**TASK PROMPT**
Repeat every line that appears below, with nothing altered.
★ ★ ★ ★ ★ ★ ★
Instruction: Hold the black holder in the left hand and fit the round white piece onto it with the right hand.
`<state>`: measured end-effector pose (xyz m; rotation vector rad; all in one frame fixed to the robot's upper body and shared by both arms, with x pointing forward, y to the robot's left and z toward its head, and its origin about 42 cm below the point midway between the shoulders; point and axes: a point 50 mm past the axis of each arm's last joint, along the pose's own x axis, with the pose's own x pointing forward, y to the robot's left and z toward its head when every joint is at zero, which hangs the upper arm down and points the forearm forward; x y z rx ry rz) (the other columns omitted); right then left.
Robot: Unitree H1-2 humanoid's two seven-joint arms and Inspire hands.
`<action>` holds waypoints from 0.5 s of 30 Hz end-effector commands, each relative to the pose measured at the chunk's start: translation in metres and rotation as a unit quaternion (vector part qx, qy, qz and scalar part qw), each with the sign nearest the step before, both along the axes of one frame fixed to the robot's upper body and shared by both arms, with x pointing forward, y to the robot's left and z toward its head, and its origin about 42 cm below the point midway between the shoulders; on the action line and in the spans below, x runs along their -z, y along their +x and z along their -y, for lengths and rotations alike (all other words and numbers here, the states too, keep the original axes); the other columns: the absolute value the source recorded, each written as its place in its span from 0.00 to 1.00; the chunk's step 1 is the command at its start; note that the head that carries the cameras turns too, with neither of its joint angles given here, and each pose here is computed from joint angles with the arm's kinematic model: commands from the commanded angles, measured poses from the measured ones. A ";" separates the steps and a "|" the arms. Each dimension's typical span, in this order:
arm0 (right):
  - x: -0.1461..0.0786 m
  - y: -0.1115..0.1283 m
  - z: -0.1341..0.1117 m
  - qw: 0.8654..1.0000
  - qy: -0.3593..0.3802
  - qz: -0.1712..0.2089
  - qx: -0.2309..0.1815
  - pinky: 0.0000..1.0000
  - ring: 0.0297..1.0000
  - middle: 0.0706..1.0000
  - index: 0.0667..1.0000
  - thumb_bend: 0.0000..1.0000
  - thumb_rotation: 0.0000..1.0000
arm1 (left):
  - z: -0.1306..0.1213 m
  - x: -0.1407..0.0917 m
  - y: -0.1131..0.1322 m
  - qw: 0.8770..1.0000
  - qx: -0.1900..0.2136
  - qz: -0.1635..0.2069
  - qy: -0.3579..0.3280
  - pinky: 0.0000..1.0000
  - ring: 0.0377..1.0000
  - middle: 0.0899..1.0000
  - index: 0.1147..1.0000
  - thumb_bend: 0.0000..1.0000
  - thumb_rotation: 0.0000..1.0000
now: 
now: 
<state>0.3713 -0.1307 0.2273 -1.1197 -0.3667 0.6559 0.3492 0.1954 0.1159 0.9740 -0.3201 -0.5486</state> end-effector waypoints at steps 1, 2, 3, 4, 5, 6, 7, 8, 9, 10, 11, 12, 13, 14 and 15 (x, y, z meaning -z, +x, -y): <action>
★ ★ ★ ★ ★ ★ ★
**ANSWER TO THE EXERCISE**
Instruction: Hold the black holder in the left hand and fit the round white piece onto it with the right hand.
`<state>`: measured end-effector pose (xyz m; rotation vector rad; all in one frame fixed to the robot's upper body and shared by both arms, with x pointing forward, y to the robot's left and z toward its head, and its origin about 42 cm below the point midway between the shoulders; point and axes: a point 50 mm past the axis of each arm's last joint, along the pose's own x axis, with the pose's own x pointing forward, y to the robot's left and z toward its head when every joint is at zero, which hangs the upper arm down and points the forearm forward; x y z rx ry rz) (the other columns omitted); right then left.
Robot: Unitree H1-2 humanoid's two seven-joint arms and Inspire hands.
`<action>` holds waypoints from 0.5 s of 30 Hz end-effector commands, each relative to the pose measured at the chunk's start: translation in metres and rotation as a unit quaternion (vector part qx, qy, qz and scalar part qw), each with the sign nearest the step before, both along the axes of one frame fixed to the robot's upper body and shared by both arms, with x pointing forward, y to the robot's left and z toward its head, and its origin about 42 cm below the point midway between the shoulders; on the action line and in the spans below, x runs along their -z, y along their +x and z along their -y, for lengths and rotations alike (all other words and numbers here, the states too, keep the original axes); the other columns: the absolute value the source recorded, each written as its place in its span from 0.00 to 1.00; the chunk's step 1 is the command at its start; note that the head that carries the cameras turns too, with neither of its joint angles given here, and each pose here is computed from joint angles with the arm's kinematic model: commands from the commanded angles, measured poses from the measured ones. A ";" separates the steps and a "|" the arms. Each dimension's typical span, in this order:
arm0 (right):
  - x: -0.1461..0.0786 m
  - y: -0.1115..0.1283 m
  - z: -0.1341..0.1117 m
  - qw: 0.8654..1.0000
  - qy: -0.3593..0.3802
  - qz: -0.1712..0.2089
  - qx: -0.2309..0.1815
  - pinky: 0.0000..1.0000
  - ring: 0.0297..1.0000
  - middle: 0.0706..1.0000
  - index: 0.0667..1.0000
  - thumb_bend: 0.0000..1.0000
  - thumb_rotation: 0.0000..1.0000
arm1 (left):
  - z: -0.1306..0.1213 m
  - x: -0.1407..0.0917 m
  - y: -0.1131..0.1322 m
  - qw: 0.8770..1.0000
  - qx: -0.1900..0.2136
  - qz: -0.1635..0.2069
  - qy: -0.3579..0.3280
  - pinky: 0.0000..1.0000
  - ring: 0.0377..1.0000
  - middle: 0.0899..1.0000
  - index: 0.1147..1.0000
  - thumb_bend: 0.0000..1.0000
  - thumb_rotation: 0.0000..1.0000
now: 
now: 
<state>0.3713 -0.1307 0.2273 -1.1197 -0.3667 0.6559 0.3492 0.1954 0.1159 0.9740 -0.3201 -0.5486</state> end-effector waypoints at steps 1, 2, 3, 4, 5, 6, 7, 8, 9, 10, 11, 12, 13, 14 and 15 (x, y, z meaning -z, +x, -y): <action>

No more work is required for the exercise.